The courage to look for and speak with an individual voice -nothing is more central to the jazz musician. That combination of timbre, note choice, harmonic vocabulary, rhythmic vocabulary (sense of swing), use of space, structure -all these elements play a part in establishing an individual voice. Think of any of your favorite musicians. In your mind you can immediately conjure up the aural memory of their sound. Think about Ben Webster and how his breath would surround his fluttering vibrato. Think about Johnny Hodges and how he would seemingly take an eternity to stretch up to that ultimate note. Think about Wynton Kelly and the "flowers" (as Miles Davis used to say) in his piano chords, giving each note so much presence it's as if you can practically touch them. Think about Red Mitchell and the way he could make a bass sing so beautifully.

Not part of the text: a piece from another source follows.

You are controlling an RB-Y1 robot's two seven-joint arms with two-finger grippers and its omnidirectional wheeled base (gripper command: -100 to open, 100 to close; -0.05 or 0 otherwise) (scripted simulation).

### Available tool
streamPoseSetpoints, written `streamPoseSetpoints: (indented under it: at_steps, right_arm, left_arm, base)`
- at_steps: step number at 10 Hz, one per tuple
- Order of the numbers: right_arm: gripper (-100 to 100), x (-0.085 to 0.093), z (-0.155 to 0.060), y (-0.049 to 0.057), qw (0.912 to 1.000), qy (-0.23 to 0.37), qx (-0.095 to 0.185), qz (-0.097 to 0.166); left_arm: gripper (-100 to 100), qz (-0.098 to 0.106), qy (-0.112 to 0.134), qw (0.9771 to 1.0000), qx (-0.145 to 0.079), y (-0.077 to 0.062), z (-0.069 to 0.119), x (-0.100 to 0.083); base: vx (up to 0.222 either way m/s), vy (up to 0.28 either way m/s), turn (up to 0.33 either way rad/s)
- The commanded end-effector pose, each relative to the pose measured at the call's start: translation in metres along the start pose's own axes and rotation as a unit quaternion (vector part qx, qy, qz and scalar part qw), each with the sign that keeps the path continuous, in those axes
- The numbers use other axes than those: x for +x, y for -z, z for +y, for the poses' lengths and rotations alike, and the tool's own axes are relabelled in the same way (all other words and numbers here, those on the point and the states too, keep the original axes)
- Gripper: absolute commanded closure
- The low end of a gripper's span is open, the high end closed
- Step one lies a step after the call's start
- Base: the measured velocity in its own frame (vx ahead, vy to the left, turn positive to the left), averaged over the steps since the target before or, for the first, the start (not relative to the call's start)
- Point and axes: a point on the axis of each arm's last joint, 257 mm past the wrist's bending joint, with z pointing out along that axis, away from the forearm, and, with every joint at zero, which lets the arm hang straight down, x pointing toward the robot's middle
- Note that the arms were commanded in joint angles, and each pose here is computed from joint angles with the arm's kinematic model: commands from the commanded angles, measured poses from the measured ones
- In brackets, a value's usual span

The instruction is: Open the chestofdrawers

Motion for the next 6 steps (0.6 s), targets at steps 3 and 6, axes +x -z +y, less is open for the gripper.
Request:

These players, and so many more, were able to find their own sounds. A few notes is all it ever takes to recognize someone who reaches that pinnacle. It's one thing all jazz players strive for.

But there is even more to it than just sound. To really speak honestly -to play with sincerity is somewhat more elusive. (Not to imply that any of the players mentioned above were anything but sincere. It's just that their sounds, their timbres were so outstanding, they exemplified that particular aspect). How can you define this? How can you identify when someone's playing is sincere? Or honest? It would be a cop-out to say that it's subjective. Any listener who has been touched by someone's music has recognized this honesty. But it's not something easily put into words. It's something visceral, something emotional, something spiritual. Something beyond words, beyond thoughts. Something that once you experience you long for all the time, and you miss terribly when it's absent.

It's the sound of John Coltrane playing "I Want to Talk About You." It's the sound of Ornette Coleman playing "Lonely Woman." It's the sound of Louis Armstrong playing "Heebie Jeebies." It's the sound of Jaco Pastorius playing "Portrait of Tracy." It's the sound of Charles Mingus playing "What Love?." It's strength, and passion, and the willingness to be honest with yourself and those around you, to look at everything for what it is and accept it and find what beauty there is and celebrate it with all it's imperfections. It's the courage to say "this is what I believe now, this is the best I can do now, but I believe there can be better, from myself as well as you." It's the sound of imagining things the way they could be and calling out those things that are ugly, that are bad. It's the sound of challenges -challenges being issued and challenges being accepted. It's the willingness to make mistakes. It's the willingness to fail. It's the openness to failure that leads to greater successes.

But none of this happens without the courage to speak honestly, without fear of how you might be accepted, or interpreted. There can be no curbing of ideas or emotions, there can be no polite constraints due to external stimuli. Fearlessness. To speak honestly without fear. Cecil Taylor, Tony Williams, Charlie Parker, Steve Swallow, Gerry Mulligan, Eric Dolphy, Scott LaFaro. Feel free to make your own list -it can go on forever.

I am touched by the power and the beauty in the music these people have created, just as I am touched by the power and the beauty expressed in Ginsberg's poem, in his vision of "America." I am sometimes afraid that it is becoming harder and harder to speak one's mind with this type of honesty. While our country and our culture becomes ever more numb to the shocking and the bizarre, we have a harder time with honest opinions, honest thoughts, carefully expressed. It's often difficult to have a discussion, a debate which doesn't result in one party shouting down the other. I don't like the idea of a society where the only voices heard are those who scream the loudest. Every voice has value. Every opinion, when thoughtfully arrived at, deserves to be heard. This is "America." This is jazz.